**Problem**
Your answer should be the records, copied exactly, with the pictures removed.

(Information shown begins)

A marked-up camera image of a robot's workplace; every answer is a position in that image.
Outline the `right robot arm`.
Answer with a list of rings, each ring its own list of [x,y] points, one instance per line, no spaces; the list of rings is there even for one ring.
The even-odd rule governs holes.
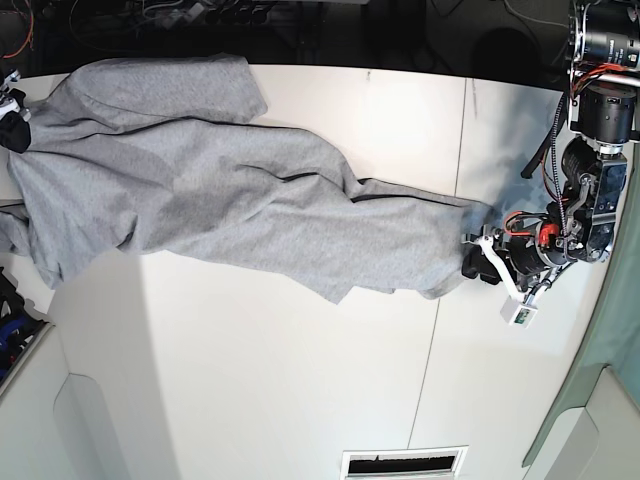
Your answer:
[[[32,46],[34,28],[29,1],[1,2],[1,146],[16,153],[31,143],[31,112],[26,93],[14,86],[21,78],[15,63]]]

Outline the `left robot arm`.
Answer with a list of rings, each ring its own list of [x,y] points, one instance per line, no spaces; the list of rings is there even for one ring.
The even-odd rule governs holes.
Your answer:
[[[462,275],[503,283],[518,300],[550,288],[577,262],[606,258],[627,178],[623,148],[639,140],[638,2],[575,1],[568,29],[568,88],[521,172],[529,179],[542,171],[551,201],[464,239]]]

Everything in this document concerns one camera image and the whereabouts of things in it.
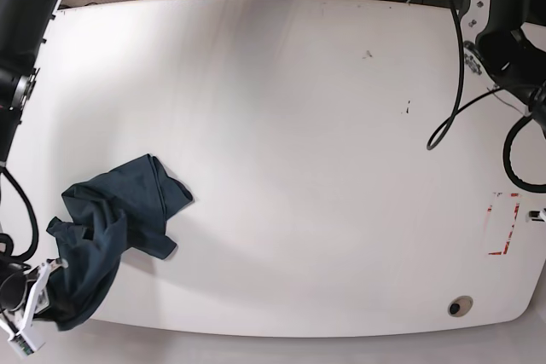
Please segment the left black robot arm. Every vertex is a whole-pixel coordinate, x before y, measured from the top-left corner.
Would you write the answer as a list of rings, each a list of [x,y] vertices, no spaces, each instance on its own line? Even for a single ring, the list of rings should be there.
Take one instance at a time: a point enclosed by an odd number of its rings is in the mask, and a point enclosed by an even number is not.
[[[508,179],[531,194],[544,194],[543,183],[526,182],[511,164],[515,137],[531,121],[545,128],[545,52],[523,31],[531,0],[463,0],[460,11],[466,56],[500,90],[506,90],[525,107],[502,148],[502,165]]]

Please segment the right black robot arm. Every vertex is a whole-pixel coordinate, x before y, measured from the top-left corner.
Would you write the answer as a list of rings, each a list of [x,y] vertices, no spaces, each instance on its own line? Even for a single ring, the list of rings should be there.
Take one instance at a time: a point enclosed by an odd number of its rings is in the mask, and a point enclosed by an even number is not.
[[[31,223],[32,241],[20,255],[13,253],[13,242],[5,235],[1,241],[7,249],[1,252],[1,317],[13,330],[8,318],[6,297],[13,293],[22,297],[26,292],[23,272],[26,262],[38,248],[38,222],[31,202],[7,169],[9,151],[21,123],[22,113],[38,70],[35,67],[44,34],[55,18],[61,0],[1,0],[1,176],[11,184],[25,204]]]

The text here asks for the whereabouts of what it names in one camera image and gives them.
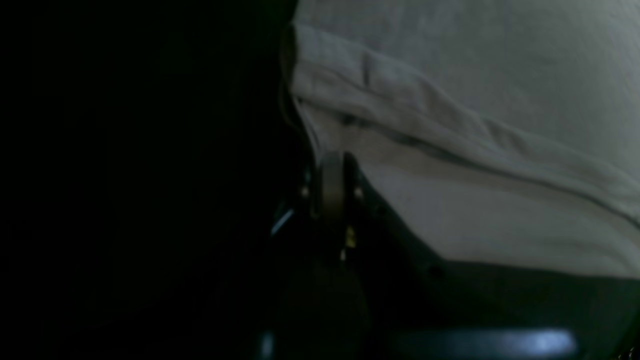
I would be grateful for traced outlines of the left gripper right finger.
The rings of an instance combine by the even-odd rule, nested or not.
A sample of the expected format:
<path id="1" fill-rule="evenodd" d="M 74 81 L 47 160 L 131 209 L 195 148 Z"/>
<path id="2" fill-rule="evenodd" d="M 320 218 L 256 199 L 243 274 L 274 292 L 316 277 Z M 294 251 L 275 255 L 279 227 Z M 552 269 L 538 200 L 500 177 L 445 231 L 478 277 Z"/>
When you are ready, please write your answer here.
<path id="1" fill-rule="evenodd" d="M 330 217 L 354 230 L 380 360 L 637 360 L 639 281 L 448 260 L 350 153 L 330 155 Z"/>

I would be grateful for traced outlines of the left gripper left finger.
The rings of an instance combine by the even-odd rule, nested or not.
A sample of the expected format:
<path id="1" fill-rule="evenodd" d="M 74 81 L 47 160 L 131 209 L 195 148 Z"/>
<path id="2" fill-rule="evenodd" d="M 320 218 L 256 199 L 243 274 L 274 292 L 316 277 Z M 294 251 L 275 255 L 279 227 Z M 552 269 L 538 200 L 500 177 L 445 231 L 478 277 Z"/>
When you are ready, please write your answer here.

(Information shown ends)

**Answer to this task**
A marked-up camera image of a robot's workplace; every answer is a position in that image.
Outline the `right robot arm`.
Answer with a list of rings, each ring its own list of [x,y] points, one instance per line, no spaces; the list of rings is there even for one ring.
The even-odd rule governs holes.
Your answer:
[[[32,46],[34,28],[29,1],[1,2],[1,146],[16,153],[31,143],[31,112],[26,93],[14,86],[21,78],[15,63]]]

Outline the `left robot arm`.
Answer with a list of rings, each ring its own list of [x,y] points, one instance per line, no spaces; the list of rings is there even for one ring.
The even-odd rule governs holes.
Your answer:
[[[462,275],[503,283],[518,300],[550,288],[577,262],[606,258],[627,178],[623,148],[639,140],[638,2],[575,1],[568,29],[568,88],[521,172],[529,179],[542,171],[551,201],[464,239]]]

Everything in this document concerns one camera image and the whereabouts of things in it.
Please segment the left black robot arm. Every vertex is a whole-pixel coordinate, x before y, measured from the top-left corner.
Would you write the answer as a list of rings, each a list of [x,y] vertices, no spaces, each instance on its own line? Even for a single ring, the list of rings should be there.
Take one instance at a time: a point enclosed by an odd number of its rings is in the mask, and a point enclosed by an even number is not.
[[[508,179],[531,194],[544,194],[543,183],[526,182],[511,164],[515,137],[531,121],[545,128],[545,52],[523,31],[531,0],[463,0],[460,11],[466,56],[500,90],[506,90],[525,107],[502,148],[502,165]]]

Please segment the right black robot arm. Every vertex is a whole-pixel coordinate, x before y, measured from the top-left corner.
Would you write the answer as a list of rings, each a list of [x,y] vertices, no spaces, each instance on its own line? Even for a single ring, the list of rings should be there.
Take one instance at a time: a point enclosed by an odd number of its rings is in the mask, and a point enclosed by an even number is not.
[[[31,223],[32,241],[20,255],[13,253],[13,242],[5,235],[1,241],[7,249],[1,252],[1,317],[13,330],[8,318],[6,297],[13,293],[22,297],[26,292],[23,272],[26,262],[38,248],[38,222],[31,202],[7,169],[9,151],[21,123],[22,113],[38,70],[35,67],[44,34],[55,18],[61,0],[1,0],[1,176],[11,184],[25,204]]]

The text here asks for the whereabouts of what it names in one camera image and gives them.
I would be grateful for traced outlines of the left gripper right finger.
The rings of an instance combine by the even-odd rule, nested or not.
A sample of the expected format:
<path id="1" fill-rule="evenodd" d="M 74 81 L 47 160 L 131 209 L 195 148 Z"/>
<path id="2" fill-rule="evenodd" d="M 320 218 L 256 199 L 243 274 L 274 292 L 316 277 Z M 294 251 L 275 255 L 279 227 Z M 552 269 L 538 200 L 500 177 L 445 231 L 478 277 Z"/>
When you are ready, please write your answer here.
<path id="1" fill-rule="evenodd" d="M 330 217 L 354 230 L 380 360 L 637 360 L 639 281 L 448 260 L 350 153 L 330 155 Z"/>

I would be grateful for traced outlines of the left gripper left finger.
The rings of an instance combine by the even-odd rule, nested or not.
A sample of the expected format:
<path id="1" fill-rule="evenodd" d="M 74 81 L 47 160 L 131 209 L 195 148 Z"/>
<path id="2" fill-rule="evenodd" d="M 320 218 L 256 199 L 243 274 L 274 292 L 316 277 Z M 294 251 L 275 255 L 279 227 Z M 552 269 L 538 200 L 500 177 L 445 231 L 478 277 Z"/>
When you are ready, please write your answer here.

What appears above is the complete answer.